The second project called NetduinoSerbRemote contains the WiiChuck class with my implementation of .NET MF driver for Wii Nunchuck. It is based on the oryginal code by Tod E. Kurt, but I extended it with information found on WiiBrew, Arduino and other forums. For example it implements motion calculations to calibrate the accelerometer output (found in the oomlout version). It also has new I2C device initialization procedure that should disable encryption (this might improve compatibility with some wireless Nunchucks).
After creating the WiiChuck instance, you simply call the GetData method, and it will return true if it succeeded, or false otherwise. Then you can get the extracted values from properties representing position of analog stick, buttons, and accelerometer. For the robot I’m simply mapping the joystick position to directly to speed and direction. Another mode is activated when you press and hold the Z button. Then it will use values from accelerometer instead of the joystick.
Looking at the previous photos some of you might already guessed that I’m going to use XBee radios for communication from my remote to the robot. In fact this is the easiest way to add wireless communication between two microcontrollers. It uses serial ports, thus you only need to connect the corresponding UART pins to the radios to get it working.

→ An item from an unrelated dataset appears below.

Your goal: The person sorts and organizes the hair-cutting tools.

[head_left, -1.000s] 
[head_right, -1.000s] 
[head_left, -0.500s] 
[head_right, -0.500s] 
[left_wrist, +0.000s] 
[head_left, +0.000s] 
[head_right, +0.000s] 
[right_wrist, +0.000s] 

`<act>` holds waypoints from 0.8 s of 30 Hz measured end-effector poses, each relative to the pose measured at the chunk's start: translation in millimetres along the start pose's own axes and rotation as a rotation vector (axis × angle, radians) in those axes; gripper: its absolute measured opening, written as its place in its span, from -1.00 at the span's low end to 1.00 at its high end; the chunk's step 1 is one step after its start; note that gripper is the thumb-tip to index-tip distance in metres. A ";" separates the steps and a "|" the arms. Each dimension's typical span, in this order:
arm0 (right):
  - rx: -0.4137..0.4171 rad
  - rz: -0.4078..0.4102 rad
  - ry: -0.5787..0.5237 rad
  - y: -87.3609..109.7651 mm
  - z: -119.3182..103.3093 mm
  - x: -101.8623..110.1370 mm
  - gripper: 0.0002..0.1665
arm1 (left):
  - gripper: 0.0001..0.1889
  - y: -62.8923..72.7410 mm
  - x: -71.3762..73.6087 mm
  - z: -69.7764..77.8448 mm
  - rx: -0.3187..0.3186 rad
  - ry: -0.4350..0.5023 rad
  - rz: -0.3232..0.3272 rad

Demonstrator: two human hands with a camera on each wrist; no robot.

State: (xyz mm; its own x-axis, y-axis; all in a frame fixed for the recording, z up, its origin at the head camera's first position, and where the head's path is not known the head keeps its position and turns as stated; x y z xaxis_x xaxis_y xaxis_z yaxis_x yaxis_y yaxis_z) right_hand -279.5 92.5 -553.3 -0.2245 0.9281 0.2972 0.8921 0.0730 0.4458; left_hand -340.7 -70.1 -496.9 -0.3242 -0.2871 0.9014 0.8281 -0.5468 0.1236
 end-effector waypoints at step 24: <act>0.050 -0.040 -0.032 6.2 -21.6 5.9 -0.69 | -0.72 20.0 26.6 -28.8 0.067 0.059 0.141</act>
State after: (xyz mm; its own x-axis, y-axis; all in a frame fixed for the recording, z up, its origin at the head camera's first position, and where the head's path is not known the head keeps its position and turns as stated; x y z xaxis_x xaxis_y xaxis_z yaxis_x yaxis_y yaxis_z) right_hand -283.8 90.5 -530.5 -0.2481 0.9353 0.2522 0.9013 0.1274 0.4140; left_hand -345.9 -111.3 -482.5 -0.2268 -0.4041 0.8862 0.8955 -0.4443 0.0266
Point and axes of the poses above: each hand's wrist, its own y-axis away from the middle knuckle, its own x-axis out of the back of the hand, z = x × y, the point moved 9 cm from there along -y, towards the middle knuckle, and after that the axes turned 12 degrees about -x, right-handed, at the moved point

Note that there are several models of XBee modules on the market. Some provide many advanced capabilities including mesh networking. But if you are going to use them only to transmit data from one device to another you should get an older version now called XBee 802.15.4 (series 1) that can be easily configures for point-to-point networking. I got mine from Adafruit with corresponding adapters that make it easy to plug the module on breadboard or directly to the USB FTDI-TTL-232 cable. You can learn much more from Lady Ada’s website and from Tom Igoe’s book Making Things Talk.

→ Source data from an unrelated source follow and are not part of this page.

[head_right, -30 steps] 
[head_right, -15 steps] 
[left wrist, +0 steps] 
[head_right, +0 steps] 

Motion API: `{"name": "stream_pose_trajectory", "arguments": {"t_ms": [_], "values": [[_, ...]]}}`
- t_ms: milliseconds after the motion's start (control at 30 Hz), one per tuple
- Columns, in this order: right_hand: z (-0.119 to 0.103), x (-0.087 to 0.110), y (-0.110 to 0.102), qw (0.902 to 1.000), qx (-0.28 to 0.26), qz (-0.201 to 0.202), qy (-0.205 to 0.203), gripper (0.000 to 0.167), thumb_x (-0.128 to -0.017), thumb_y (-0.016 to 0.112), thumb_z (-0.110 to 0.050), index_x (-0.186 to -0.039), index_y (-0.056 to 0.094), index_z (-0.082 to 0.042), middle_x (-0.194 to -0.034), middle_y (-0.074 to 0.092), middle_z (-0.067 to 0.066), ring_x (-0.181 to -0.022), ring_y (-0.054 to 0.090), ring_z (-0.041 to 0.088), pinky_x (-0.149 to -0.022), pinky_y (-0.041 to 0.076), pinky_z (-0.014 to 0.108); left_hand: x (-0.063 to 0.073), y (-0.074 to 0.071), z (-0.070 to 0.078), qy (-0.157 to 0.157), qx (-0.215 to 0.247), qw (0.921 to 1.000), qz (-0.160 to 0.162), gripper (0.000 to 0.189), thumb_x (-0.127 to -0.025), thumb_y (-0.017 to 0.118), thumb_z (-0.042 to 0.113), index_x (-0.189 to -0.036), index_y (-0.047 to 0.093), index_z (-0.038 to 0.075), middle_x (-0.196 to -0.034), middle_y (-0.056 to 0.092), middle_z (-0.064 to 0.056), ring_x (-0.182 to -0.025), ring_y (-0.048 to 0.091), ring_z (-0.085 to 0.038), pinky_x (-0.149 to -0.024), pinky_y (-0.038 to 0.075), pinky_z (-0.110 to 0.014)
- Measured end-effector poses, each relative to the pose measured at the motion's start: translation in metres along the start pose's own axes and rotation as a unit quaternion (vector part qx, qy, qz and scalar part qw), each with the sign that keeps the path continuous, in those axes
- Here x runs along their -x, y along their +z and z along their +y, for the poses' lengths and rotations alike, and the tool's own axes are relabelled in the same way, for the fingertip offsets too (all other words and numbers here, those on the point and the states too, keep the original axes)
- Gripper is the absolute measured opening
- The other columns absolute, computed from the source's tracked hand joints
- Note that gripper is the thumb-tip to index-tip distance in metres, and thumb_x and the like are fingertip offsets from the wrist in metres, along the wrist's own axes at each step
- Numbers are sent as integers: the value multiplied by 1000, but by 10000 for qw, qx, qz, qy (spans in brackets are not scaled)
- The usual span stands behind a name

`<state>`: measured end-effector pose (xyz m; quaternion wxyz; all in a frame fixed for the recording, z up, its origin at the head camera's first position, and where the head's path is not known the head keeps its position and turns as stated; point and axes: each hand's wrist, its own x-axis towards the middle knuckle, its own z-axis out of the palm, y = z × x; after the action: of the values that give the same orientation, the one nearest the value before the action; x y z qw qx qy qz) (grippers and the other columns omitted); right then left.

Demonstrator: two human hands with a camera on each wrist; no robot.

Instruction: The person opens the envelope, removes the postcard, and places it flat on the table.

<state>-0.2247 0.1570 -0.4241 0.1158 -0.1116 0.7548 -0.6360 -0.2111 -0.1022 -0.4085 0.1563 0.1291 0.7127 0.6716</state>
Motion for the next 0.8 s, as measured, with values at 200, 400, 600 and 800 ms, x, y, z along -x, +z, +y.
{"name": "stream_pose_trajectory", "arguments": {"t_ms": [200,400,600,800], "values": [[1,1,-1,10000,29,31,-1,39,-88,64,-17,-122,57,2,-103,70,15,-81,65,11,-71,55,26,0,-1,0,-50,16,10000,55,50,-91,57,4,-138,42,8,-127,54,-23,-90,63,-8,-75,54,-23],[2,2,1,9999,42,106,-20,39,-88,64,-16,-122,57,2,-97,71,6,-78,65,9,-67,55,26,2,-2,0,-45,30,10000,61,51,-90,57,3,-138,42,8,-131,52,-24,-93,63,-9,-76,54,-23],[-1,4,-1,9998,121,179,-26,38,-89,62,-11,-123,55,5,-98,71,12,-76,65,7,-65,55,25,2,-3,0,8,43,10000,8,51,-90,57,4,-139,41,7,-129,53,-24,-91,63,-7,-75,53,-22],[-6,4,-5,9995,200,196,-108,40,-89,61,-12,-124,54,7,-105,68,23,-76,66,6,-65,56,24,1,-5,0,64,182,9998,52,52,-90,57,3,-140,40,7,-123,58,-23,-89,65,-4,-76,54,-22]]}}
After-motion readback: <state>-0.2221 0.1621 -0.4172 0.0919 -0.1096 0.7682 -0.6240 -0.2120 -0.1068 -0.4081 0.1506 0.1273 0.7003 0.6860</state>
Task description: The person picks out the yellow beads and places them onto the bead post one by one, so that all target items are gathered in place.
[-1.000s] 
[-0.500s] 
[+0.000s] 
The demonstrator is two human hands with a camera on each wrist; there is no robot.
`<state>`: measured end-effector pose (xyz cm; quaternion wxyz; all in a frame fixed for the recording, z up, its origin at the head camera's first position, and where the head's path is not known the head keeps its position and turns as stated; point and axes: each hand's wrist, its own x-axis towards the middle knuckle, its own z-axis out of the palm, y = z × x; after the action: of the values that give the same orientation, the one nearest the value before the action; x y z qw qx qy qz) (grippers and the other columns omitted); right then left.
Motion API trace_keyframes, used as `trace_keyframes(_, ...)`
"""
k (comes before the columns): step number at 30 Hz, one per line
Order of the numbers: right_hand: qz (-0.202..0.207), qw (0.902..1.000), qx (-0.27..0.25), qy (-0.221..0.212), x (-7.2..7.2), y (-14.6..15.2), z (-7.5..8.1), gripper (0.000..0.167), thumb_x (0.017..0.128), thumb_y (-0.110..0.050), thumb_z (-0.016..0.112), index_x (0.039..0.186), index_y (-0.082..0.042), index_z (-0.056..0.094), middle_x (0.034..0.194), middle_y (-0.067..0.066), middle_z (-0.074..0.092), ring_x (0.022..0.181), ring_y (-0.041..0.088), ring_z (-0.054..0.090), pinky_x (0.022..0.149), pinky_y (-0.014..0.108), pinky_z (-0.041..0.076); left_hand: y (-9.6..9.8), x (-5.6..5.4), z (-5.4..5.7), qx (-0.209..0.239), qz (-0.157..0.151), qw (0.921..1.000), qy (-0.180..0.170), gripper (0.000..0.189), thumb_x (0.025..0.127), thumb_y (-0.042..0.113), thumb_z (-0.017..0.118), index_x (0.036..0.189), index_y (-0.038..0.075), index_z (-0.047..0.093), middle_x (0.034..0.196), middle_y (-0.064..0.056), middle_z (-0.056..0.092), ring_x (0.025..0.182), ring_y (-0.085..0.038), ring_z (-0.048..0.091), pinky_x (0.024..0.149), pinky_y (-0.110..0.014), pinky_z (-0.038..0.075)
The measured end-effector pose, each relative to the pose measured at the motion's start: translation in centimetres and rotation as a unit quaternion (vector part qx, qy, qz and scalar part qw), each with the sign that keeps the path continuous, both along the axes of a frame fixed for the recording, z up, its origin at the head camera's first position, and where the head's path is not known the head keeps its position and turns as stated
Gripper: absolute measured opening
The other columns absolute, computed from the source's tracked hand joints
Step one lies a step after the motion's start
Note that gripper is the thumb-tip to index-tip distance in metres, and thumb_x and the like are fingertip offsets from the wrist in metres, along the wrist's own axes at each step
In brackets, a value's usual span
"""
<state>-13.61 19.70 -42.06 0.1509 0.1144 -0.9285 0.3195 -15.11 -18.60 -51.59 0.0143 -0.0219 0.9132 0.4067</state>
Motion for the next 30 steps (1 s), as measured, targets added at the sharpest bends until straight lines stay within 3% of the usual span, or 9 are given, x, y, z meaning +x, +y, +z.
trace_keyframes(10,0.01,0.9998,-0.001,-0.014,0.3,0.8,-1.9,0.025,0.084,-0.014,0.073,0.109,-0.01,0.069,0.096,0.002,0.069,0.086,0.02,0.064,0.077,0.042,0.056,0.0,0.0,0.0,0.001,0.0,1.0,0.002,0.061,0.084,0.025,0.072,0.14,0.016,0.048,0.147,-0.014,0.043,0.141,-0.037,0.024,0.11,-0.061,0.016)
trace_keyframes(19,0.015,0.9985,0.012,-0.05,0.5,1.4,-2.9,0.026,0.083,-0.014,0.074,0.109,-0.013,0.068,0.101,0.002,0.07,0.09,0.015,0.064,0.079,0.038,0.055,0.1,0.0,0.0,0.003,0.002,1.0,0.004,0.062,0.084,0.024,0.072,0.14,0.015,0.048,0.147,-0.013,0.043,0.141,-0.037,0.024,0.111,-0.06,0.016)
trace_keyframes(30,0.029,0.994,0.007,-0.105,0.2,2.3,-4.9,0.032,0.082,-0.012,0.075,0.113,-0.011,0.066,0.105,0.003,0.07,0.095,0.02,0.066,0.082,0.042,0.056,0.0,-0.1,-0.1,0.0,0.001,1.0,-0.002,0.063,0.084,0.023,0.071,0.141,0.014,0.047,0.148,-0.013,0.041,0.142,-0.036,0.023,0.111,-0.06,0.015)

In this project I decided to use UART1 on both Netduinos, so I put a wire from Netduino digital pin 0 to TX pin on XBee, and from pin 1 to RX (and of course connected it to +5V and ground as well). For communication I adapted the simple protocol used in yet another instructable from oomlout. Each message begins with header ‘AAA’, followed by single letter command code, and optional parameter. Thus messages are always 5 bytes long. Here are currently implemented command codes:
private static class Command
public const char Unknown = '?';
public const char Forward = 'F';
public const char Backward = 'B';
public const char Left = 'L';
public const char Right = 'R';
public const char SetPower = 'P';
public const char Stop = 'S';
public const char SetSpeedLeft = 'X';
public const char SetSpeedRight = 'Y';
On the Netduino acting as the remote the values are read from Wii Nunchuck, mapped to SetSpeedLeft and SetSpeedRight commands, and send to serial port. On the other side the SerbRemoteClient class parses incoming data, and interprets these commands accordingly. I hope the code will be easy to follow for everyone.
The solution also contains a very simple WPF application that I used for testing. To use this app I connected one of the XBee modules to PC via with FTDI USB cable. The name and baud rate of the serial port can be set in the app.config file.